+++ Exercise input +++

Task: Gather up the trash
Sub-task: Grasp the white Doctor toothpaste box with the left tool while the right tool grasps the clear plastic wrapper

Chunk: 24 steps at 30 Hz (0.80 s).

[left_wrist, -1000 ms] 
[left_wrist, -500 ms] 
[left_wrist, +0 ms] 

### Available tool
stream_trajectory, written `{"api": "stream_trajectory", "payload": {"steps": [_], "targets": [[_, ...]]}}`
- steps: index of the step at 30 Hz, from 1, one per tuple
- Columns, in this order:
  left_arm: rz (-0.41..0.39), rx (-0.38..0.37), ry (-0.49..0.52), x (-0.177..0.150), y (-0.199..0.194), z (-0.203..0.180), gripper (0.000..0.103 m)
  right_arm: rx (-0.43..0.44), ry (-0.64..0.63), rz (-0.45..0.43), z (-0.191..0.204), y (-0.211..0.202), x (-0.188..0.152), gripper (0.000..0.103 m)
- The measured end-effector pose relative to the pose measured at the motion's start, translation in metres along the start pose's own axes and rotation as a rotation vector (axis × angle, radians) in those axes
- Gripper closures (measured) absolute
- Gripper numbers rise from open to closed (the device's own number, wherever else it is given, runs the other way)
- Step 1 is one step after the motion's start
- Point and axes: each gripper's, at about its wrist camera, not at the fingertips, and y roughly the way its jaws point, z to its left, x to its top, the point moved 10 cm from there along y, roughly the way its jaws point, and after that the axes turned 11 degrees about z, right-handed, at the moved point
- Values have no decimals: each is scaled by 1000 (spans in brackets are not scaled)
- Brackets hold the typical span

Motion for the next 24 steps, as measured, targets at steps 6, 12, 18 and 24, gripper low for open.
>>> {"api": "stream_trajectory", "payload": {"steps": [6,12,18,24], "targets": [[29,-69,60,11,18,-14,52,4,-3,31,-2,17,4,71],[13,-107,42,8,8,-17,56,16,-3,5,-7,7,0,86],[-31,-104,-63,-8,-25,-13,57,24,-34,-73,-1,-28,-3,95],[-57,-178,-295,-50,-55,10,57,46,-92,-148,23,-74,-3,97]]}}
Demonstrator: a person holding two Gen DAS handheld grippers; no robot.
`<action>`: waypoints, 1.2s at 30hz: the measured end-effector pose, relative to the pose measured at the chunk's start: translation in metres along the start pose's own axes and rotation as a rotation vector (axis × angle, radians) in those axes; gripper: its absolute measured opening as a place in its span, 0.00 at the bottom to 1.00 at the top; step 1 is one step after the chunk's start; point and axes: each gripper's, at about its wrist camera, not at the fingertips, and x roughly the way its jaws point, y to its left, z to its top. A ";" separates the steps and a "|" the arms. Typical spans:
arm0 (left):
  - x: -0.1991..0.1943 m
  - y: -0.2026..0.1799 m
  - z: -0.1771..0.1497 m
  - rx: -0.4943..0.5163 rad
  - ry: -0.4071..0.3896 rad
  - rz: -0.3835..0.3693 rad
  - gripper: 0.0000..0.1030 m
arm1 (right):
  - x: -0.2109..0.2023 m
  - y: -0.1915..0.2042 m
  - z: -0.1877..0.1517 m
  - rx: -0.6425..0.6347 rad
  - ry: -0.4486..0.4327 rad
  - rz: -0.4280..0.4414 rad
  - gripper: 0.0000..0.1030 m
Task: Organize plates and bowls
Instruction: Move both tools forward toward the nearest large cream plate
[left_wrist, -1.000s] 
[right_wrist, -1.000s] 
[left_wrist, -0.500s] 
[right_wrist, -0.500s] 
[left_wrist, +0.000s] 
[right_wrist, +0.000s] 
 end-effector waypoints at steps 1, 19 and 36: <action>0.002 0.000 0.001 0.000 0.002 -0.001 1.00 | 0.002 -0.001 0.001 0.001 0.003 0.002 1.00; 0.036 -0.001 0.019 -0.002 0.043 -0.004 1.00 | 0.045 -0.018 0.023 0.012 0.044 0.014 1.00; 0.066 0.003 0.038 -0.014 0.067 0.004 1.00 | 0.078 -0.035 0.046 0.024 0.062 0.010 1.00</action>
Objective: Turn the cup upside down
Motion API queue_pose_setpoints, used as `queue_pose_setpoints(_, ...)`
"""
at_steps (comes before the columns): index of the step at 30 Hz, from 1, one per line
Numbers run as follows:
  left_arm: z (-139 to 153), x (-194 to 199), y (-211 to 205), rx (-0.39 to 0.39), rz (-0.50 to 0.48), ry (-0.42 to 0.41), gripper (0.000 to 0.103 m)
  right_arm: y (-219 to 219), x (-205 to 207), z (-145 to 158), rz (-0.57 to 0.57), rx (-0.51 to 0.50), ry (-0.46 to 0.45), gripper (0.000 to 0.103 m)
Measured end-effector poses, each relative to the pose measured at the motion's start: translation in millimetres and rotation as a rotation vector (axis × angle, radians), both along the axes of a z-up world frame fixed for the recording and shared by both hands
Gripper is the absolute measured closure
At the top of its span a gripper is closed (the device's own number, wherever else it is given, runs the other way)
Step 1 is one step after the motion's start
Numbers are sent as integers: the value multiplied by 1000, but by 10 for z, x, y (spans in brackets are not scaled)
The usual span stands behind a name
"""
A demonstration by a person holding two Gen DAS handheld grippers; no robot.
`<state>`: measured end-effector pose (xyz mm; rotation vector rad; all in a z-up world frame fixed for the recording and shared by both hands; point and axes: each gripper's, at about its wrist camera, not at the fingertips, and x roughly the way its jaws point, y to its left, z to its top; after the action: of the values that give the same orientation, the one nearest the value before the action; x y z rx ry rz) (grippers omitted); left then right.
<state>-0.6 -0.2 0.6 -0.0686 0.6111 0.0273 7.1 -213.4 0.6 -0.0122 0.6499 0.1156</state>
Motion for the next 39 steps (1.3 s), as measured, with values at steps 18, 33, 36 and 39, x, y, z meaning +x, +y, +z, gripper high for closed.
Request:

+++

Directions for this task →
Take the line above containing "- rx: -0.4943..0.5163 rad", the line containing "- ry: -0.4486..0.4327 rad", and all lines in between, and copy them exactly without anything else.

Reply to the exercise →
  - rx: -0.4943..0.5163 rad
  - ry: -0.4071..0.3896 rad
  - rz: -0.3835..0.3693 rad
  - gripper: 0.0000..0.1030 m
arm1 (right):
  - x: -0.2109..0.2023 m
  - y: -0.1915..0.2042 m
  - z: -0.1877..0.1517 m
  - rx: -0.6425..0.6347 rad
  - ry: -0.4486..0.4327 rad

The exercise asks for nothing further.